Hatta NTVSpor´un internet sitesindeki okuyucu yorumlarında Diyarbakır´ın bu yüzden düşürülmediği,çünkü düşürülürse Fenerbahçe´ye ve Beşiktaşa iki puan verilmesi gerektiği, Galatasarayın Diyarbakır ile maçlarını oynadığı için hiç puan alamıyacağını iddia edenler bile var.Kaldı ki biz daha ikinci Diyarbakır maçını oynamadık.
Beşiktaşlılar kendi şampiyonluklarının engellenip bizim şampiyon olmamızın istenildiğini söylüyorlar.O yüzden ödüm koptu bir hakem hatasıyla BJK yenilir diye bu akşam çünkü hemen suçu bize atacaklardı tekrar.
Aman neyse ya çok uzun bir yazı oldu ama moralim bozulmuştu yapılan yorumlara içimi en rahat buraya dökebileceğimi düşündüm.
Ama içim rahat bu sene şampiyonluğu hak eden bir takımımız ve teknik heyetimiz var.
bu kadar zor gol atarken 2 gol attığımız bir maçı kazanımyorsak şampiyon da olamayız(ancak 8 maçta 24 puan almamız gerekir) o yüzden g.saray'ın şampiyonluğu bence belli olmuştur artık,tebrik ederim ne diyim.
Adnan Öztürk ve yapabilecekleri hakkında fazla yorum yapamayacağım ama örneğin Fatih Gökşen içn içnde olduğu bir yapılanma çok iç açıcı değil, diğer tarafta da 3 tane yabancı yönetici transferi var.
Polat tarafına bakınca, Adnan Sezgin'in orada durması bile Polat için eksi puandır benim için. Ek olarak göreve geldiği günden beri 4ayrı hoca ile çalışmış, geçen sezn daha 6. haftada şark kurnazlığı yaparak yardımcı hocaların kovulması yolu ile baş antranörü gönderme hesapları yapan bir yönetimi anlayışını sırf Rijkaard'ı GS ye getirdi diye "büyük başkan" naraları ile desteklemek hiç manalı değil.

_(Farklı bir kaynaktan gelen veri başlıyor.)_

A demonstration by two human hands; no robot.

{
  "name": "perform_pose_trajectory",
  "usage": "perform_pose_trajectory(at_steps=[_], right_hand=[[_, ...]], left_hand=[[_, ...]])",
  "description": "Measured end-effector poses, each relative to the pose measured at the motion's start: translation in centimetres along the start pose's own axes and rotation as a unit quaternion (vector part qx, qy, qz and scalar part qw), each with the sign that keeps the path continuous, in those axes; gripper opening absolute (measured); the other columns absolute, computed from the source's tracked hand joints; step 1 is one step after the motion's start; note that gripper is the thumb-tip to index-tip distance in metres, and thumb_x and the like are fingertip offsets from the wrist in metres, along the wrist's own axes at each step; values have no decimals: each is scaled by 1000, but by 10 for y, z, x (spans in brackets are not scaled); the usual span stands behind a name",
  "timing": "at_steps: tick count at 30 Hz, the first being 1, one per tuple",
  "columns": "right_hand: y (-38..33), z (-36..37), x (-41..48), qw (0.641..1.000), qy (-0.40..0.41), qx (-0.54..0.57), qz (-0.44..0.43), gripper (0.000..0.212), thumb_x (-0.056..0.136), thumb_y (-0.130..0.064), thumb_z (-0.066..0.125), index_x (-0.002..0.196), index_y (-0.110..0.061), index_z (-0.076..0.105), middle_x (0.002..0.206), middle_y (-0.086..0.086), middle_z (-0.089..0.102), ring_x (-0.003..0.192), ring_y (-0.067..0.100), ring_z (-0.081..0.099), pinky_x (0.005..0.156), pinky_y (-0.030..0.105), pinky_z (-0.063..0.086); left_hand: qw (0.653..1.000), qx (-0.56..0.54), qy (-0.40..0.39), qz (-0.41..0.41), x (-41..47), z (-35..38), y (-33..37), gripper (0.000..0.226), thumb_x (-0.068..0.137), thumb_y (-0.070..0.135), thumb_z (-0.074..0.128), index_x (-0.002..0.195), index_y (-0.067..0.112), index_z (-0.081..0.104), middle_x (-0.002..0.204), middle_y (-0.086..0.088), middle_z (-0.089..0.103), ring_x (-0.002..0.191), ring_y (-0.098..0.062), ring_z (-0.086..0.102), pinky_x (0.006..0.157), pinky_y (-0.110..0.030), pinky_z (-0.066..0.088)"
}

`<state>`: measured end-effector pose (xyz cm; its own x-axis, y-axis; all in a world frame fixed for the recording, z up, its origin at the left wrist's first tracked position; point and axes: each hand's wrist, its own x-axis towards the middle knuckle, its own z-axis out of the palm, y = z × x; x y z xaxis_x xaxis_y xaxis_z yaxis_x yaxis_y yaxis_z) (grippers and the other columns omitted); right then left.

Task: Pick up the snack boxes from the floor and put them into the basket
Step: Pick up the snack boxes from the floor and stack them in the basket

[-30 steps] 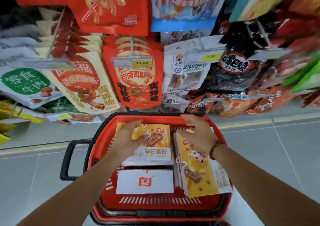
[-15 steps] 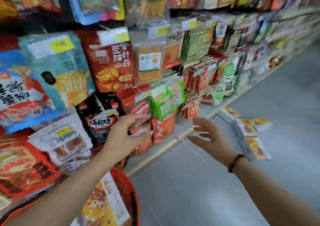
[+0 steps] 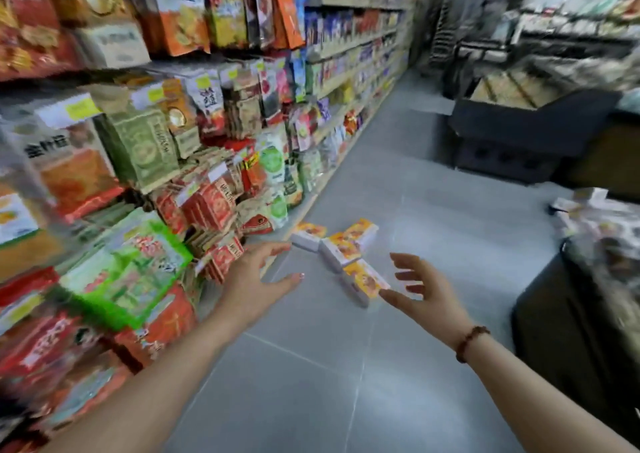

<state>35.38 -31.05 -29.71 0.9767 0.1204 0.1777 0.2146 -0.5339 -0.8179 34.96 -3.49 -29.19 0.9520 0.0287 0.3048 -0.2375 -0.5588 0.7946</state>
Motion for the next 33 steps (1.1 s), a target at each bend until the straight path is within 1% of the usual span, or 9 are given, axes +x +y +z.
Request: perform_pose_trajectory(at_steps=[3, 8, 11, 15, 17, 21, 24, 28, 33], right_hand=[[28, -3, 30, 1000, 17, 5, 21, 55, 73, -15, 79, 107, -43, 47, 109, -12, 54, 93, -2, 56, 71, 1, 42], [79, 10, 117, 998, 21, 7, 56, 55, 75, -18, 77, 115, -38, 45, 116, -6, 51, 96, -7, 53, 73, 1, 40], [104, 15, 179, 996, 26, 16, 87, 55, 75, -17, 77, 114, -38, 45, 115, -7, 50, 95, -6, 53, 74, 2, 41], [136, 12, 245, 991, 46, 37, 122, 55, 75, -16, 77, 115, -37, 46, 111, -21, 46, 96, 1, 53, 75, 2, 41], [157, 5, 280, 988, 49, 39, 141, 55, 76, -18, 77, 117, -37, 46, 113, -19, 46, 98, -1, 52, 75, 3, 42], [200, -15, 345, 984, 40, 32, 171, 55, 77, -22, 76, 119, -39, 44, 119, -12, 48, 100, -4, 51, 75, 5, 42], [242, -33, 397, 982, 28, 19, 184, 55, 77, -25, 76, 119, -40, 44, 119, -14, 47, 99, -5, 51, 75, 5, 41], [312, -64, 473, 981, -20, -14, 193, 57, 79, -29, 74, 128, -32, 45, 121, -12, 45, 101, 1, 51, 82, 11, 40], [412, -90, 549, 965, -37, -34, 257, 62, 78, -28, 75, 132, -23, 45, 126, -5, 45, 105, 9, 52, 89, 23, 43]], left_hand=[[1000, -10, -26, 7, 48, 33, -16, 59, 57, 57, 68, 107, 25, 65, 103, 20, 62, 99, 6, 55, 84, -10, 42], [997, -28, -67, 7, 150, 74, -54, 44, 72, 23, 80, 112, 25, 62, 108, 24, 59, 106, 13, 51, 88, -3, 38], [996, -23, -82, 3, 222, 99, -79, 45, 71, 22, 81, 112, 24, 62, 109, 18, 61, 105, 7, 55, 88, -6, 40], [993, -25, -119, 7, 303, 140, -92, 44, 67, 28, 81, 106, 31, 62, 106, 21, 60, 99, 15, 53, 83, -2, 39], [990, -30, -138, 6, 345, 166, -96, 44, 66, 31, 79, 105, 33, 60, 108, 24, 58, 98, 11, 54, 84, -4, 39], [985, -47, -165, -9, 417, 218, -106, 45, 65, 35, 72, 109, 30, 64, 110, 22, 61, 105, 2, 57, 92, -21, 45], [984, -37, -173, -17, 469, 261, -117, 47, 66, 37, 76, 111, 29, 64, 110, 19, 64, 107, 1, 57, 93, -24, 45], [988, -21, -147, -41, 539, 324, -136, 46, 70, 20, 81, 112, 24, 63, 110, 11, 66, 108, -5, 59, 94, -28, 45], [986, 4, -142, -91, 613, 406, -169, 46, 69, 16, 82, 111, 19, 64, 109, 5, 66, 105, -13, 61, 95, -36, 48]])
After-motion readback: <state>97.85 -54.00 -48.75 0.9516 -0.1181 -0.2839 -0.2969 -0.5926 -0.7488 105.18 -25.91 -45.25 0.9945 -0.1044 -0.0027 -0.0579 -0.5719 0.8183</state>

Elano, Baros, Keita gibi transfelere gelince futbol şubesinin yapılanmasında değişen sadece Haldun Üstünel'in daha aktif görev alıyor olması yoksa sistem anlamında ne değişti acaba merak ediyorum?

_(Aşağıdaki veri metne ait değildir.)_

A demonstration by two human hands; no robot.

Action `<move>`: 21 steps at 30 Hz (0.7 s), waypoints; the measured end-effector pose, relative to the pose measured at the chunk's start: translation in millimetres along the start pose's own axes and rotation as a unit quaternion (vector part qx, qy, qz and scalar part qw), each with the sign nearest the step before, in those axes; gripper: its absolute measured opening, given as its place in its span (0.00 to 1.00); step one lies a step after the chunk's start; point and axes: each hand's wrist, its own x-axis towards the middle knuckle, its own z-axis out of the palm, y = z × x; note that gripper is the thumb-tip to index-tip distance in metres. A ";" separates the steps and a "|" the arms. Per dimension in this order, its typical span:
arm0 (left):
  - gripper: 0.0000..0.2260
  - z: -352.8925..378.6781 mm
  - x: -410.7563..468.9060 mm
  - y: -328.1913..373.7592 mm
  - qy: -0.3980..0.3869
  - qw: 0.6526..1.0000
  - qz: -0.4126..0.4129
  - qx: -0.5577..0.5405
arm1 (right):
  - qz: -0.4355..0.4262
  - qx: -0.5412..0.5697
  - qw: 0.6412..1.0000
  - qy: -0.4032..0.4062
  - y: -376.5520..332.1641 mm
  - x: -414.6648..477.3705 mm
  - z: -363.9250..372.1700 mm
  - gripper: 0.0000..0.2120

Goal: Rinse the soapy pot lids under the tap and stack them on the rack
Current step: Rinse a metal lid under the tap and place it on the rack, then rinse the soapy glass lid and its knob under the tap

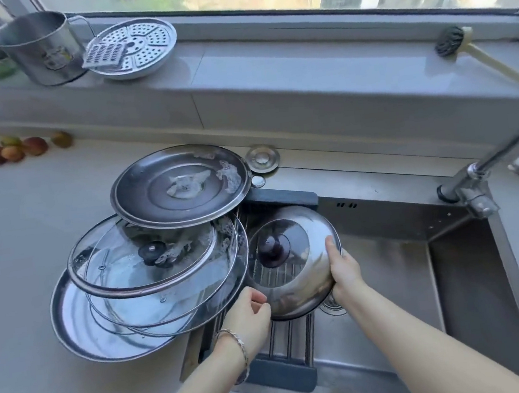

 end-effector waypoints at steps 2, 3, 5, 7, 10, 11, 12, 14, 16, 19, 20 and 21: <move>0.06 0.4 2.9 -0.5 -0.003 1.000 0.006 0.006 | 0.006 -0.008 1.000 0.010 5.4 7.0 -3.2 0.14; 0.06 0.5 3.7 -0.9 -0.007 1.000 0.006 0.010 | 0.002 -0.024 1.000 0.018 7.8 11.1 -5.2 0.16; 0.05 1.5 5.5 -2.8 -0.013 1.000 0.003 0.010 | -0.010 -0.099 0.994 0.039 11.0 15.9 -5.8 0.20; 0.06 3.1 7.1 -4.5 -0.015 1.000 -0.002 0.011 | -0.015 -0.186 0.981 0.061 14.8 16.2 -4.5 0.25; 0.05 4.9 7.8 -3.8 -0.015 1.000 -0.009 0.009 | -0.013 -0.255 0.965 0.060 17.1 19.7 -4.6 0.27; 0.05 5.3 7.4 -2.4 -0.014 1.000 -0.009 0.011 | -0.013 -0.285 0.957 0.055 15.8 21.8 -6.1 0.28; 0.06 5.7 7.2 -0.9 -0.014 1.000 -0.008 0.017 | -0.004 -0.317 0.947 0.045 13.3 23.3 -7.9 0.29; 0.06 5.9 5.3 3.2 -0.013 1.000 -0.005 0.015 | 0.023 -0.396 0.918 0.020 4.6 21.3 -11.3 0.31; 0.06 5.1 3.5 7.1 -0.016 1.000 0.002 -0.004 | 0.007 -0.493 0.870 0.025 -7.0 13.3 -12.2 0.30; 0.07 -6.1 -6.1 20.6 -0.002 0.999 0.029 -0.031 | -0.160 -0.594 0.788 0.000 -25.7 -11.1 -2.1 0.26; 0.07 -13.8 -10.2 26.1 0.009 0.998 0.049 -0.043 | -0.211 -0.581 0.785 -0.039 -30.2 -19.7 6.1 0.23; 0.08 -23.4 -14.4 32.5 0.025 0.995 0.076 -0.054 | -0.230 -0.555 0.795 -0.082 -34.7 -30.0 16.8 0.20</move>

GS İSİM TRANSFERİ YAPIYOR AMA TAKIM KURAMIYOR. ŞU AN GS NİN SORUNUN DENGELİ KADRO YAPISININ OLMAMASI BU ANLAMDA SIRF İSİMLERE BAKARAK FUTBOL ŞUBESİ BAŞARILIDIR, SİSTEMLİDİR DEMEM MÜMKÜN MÜ?
Neyse işin özü, Polat'da şimdiye kadar ortaya koymuş olduğu vizyon ile çok büyük başarılara koşturacak vizyon sahibi başkan değildir, olabileceğine inanmıyorum. Yılların tecrübesi ile bunları yapıyorsa iş bakışının resmidir bu.
Galatasaray için Polat bence ideal başkan modeli değildir, vizyonu belidir zaman zaman hatalar yapmaya gebedir, fakat mevcut şartlarda daha iyisi kimdir sorusunun cevabı da yoktur?